◆ Your objective:
Among the entries, find the lines with the string "frame" and report them.

◆ Supplied data:
+-------+
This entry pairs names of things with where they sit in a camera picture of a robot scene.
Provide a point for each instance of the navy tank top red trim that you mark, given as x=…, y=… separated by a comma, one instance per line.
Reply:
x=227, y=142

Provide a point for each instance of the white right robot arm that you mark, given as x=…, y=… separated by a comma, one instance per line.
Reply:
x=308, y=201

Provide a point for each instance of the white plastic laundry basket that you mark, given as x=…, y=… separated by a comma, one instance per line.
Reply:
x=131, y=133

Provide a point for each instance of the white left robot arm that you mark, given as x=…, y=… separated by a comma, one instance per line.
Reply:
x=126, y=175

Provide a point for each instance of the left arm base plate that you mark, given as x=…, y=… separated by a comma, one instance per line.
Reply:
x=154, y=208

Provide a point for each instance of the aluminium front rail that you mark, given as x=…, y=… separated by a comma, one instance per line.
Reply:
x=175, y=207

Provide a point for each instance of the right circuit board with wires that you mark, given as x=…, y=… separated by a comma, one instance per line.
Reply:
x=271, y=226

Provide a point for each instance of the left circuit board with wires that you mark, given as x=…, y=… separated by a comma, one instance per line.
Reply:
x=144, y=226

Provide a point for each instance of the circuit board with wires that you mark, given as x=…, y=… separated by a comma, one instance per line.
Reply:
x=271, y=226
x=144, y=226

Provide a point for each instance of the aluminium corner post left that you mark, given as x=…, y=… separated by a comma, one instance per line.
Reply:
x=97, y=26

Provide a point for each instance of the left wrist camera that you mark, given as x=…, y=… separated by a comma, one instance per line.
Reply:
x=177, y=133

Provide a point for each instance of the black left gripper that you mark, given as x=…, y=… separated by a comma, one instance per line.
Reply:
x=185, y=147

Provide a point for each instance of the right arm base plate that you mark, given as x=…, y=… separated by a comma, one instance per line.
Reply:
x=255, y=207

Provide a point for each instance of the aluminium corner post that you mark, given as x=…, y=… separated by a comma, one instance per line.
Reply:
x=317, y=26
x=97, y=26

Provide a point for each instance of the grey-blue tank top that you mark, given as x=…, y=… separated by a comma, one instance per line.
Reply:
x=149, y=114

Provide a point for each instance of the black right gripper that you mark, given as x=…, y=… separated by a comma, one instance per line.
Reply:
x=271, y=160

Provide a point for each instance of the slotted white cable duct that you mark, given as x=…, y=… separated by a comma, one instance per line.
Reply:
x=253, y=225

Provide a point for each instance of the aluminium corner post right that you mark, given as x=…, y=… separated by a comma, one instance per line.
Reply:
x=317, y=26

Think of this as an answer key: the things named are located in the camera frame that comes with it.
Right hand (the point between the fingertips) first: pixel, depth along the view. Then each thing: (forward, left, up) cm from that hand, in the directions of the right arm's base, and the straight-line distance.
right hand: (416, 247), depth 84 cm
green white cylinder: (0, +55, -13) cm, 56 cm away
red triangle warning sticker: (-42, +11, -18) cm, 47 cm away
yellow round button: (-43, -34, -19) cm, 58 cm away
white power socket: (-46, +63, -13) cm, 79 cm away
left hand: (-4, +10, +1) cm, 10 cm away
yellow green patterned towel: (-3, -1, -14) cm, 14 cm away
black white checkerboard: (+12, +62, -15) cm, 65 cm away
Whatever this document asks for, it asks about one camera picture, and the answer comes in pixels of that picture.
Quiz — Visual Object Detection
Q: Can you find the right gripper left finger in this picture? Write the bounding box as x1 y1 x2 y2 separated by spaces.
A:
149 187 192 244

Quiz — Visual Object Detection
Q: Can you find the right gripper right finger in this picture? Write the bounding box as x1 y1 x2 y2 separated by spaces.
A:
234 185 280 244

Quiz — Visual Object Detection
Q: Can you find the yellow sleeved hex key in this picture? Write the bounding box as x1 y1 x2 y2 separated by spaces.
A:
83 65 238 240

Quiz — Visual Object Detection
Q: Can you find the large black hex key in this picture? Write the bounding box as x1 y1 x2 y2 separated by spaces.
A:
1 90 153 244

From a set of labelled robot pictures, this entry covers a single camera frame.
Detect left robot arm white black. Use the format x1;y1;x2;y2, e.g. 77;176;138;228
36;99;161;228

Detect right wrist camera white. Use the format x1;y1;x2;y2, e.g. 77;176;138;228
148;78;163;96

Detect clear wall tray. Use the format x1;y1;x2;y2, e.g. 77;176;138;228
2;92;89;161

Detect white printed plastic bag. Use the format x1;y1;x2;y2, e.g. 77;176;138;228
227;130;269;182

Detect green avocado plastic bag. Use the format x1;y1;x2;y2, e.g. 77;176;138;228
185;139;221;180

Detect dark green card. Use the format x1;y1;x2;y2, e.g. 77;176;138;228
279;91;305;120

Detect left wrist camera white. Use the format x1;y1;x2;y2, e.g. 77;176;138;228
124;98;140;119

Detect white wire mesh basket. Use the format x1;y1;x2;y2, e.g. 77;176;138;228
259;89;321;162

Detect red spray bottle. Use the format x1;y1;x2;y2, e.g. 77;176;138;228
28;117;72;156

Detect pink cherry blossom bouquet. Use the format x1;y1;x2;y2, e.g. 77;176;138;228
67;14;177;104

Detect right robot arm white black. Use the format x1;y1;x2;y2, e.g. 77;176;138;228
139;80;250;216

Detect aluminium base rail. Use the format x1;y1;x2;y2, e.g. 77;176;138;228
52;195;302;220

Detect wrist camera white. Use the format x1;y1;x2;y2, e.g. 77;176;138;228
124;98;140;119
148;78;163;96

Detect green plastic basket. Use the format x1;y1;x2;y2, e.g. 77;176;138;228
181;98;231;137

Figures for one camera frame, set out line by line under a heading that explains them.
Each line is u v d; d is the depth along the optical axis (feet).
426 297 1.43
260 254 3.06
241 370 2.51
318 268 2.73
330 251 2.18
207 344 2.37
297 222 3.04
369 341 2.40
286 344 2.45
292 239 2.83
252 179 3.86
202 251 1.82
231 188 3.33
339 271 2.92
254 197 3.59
+-------+
◆ Result for this exercise:
Think of this as an answer key: the things named are located in the camera frame that comes with it.
From a set of labelled robot pictures, this entry covers a single camera frame.
Figures for one camera frame, set out line by line under a heading that explains them.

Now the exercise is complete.